Jackie Wirramanda Indigenous Australian

An important aspect of Jackie’s work is the narrative of the female experience within—and women’s contribution to—the local indigenous communities.

Jackie Wirramanda is renowned for her paintings as well as jewellery, textiles, and ceramics, for the latter of which she had been selected as a finalist in the 2018 Indigenous Ceramic Award at the Shepparton Art Museum. Jackie’s paintings are inspired by Lake Tyrrell, in North-Western Victoria, a sacred site of the artist’s ancestors. They feature aspects of traditional iconography, such as pools of water, sites of gatherings, and paths of journeys.

 

Paintings from Grandmothers’ Country series reference the ability of salt deposits to take on and reflect any of the colours of the surrounding environment, resulting in rich pinks, reds, blues, and purples which the urban dwellers would not normally associate with salt. Paintings from Walking on Country series depict the lake at low tide, when the earth and natural ochre deposits are tinted by the layers of dried salt and enlivened by the shimmer of shallow pools.

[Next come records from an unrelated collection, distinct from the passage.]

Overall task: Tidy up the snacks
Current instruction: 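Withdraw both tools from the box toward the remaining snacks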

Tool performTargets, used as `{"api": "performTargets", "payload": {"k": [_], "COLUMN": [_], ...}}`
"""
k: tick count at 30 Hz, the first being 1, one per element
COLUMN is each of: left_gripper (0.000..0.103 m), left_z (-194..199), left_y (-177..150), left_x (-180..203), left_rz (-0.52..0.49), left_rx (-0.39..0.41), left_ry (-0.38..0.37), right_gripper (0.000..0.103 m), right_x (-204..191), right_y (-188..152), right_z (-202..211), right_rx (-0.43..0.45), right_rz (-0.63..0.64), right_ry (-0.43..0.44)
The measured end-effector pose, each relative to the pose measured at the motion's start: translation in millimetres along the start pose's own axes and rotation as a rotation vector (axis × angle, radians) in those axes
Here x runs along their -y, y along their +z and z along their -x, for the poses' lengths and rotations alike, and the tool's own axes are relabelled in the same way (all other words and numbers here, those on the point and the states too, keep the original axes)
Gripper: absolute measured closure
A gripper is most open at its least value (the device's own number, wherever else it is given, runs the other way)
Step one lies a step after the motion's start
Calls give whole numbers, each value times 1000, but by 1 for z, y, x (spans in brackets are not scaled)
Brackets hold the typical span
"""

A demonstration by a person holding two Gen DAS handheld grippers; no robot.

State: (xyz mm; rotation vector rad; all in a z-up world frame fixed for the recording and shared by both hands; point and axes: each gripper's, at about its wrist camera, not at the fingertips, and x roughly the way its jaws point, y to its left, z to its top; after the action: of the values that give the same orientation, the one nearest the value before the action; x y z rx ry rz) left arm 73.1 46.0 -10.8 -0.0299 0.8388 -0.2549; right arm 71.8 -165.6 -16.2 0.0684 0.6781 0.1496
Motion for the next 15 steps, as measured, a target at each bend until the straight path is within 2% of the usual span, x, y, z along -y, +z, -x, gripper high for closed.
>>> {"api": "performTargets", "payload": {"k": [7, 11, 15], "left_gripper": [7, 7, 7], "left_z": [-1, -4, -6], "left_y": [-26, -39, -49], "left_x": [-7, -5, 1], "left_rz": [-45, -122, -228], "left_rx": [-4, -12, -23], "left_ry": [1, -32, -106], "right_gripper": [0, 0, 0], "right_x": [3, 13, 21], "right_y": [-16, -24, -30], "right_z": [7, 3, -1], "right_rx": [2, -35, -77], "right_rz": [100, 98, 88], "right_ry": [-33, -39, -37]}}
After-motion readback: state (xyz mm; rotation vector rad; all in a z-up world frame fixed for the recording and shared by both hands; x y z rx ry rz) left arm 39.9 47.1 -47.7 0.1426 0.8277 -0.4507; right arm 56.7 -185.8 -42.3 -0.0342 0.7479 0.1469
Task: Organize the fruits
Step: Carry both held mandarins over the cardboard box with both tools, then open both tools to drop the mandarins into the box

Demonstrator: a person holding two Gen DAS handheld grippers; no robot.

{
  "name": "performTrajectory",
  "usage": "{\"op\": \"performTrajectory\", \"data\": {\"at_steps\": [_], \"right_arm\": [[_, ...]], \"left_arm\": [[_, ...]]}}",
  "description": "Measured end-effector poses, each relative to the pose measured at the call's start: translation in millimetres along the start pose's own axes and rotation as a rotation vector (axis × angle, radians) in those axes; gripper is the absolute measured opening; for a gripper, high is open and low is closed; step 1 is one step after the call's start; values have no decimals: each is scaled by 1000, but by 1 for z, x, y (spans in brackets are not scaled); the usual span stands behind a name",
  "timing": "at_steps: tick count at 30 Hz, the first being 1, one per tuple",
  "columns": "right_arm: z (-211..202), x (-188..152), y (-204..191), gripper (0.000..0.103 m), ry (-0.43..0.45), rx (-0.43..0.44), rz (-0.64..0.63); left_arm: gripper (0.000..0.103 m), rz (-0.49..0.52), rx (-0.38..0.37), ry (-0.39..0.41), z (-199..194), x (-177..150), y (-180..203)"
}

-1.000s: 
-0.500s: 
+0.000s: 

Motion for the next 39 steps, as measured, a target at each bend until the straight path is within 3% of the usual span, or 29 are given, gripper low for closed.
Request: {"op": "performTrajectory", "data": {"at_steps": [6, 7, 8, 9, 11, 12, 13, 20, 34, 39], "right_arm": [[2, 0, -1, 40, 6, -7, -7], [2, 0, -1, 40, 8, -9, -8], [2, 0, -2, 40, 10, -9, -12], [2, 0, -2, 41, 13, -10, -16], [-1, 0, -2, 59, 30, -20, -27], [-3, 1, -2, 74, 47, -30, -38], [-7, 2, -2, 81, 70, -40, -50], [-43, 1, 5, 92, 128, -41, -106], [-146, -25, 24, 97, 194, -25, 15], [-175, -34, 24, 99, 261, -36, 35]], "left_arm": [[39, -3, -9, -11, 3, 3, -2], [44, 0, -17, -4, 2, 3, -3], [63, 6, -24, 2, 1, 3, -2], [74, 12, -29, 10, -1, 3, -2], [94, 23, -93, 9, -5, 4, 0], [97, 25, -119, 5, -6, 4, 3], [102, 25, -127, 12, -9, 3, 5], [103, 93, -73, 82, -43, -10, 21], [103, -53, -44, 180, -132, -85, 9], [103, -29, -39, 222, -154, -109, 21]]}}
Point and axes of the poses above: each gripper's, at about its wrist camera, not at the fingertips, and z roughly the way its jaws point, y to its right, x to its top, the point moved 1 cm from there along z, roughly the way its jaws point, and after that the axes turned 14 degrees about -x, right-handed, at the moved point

An important aspect of Jackie’s work is the narrative of the female experience within—and women’s contribution to—the local indigenous communities. In the large, colourful Walking on Country, sites of gatherings around shallow water pools at Lake Tyrrell is overlayed with images of dillybags, referencing the traditional craft of weaving, as well as women’s central role in nurture and food preparation. The more complex art of basket weaving is referenced in Weaving the Country. The beautifully layered imagery of Ngumpaties takes us into the sacred world of women’s ceremonies and body decoration, where tinted ochres and salts are used to create intricate designs on women’s bodies.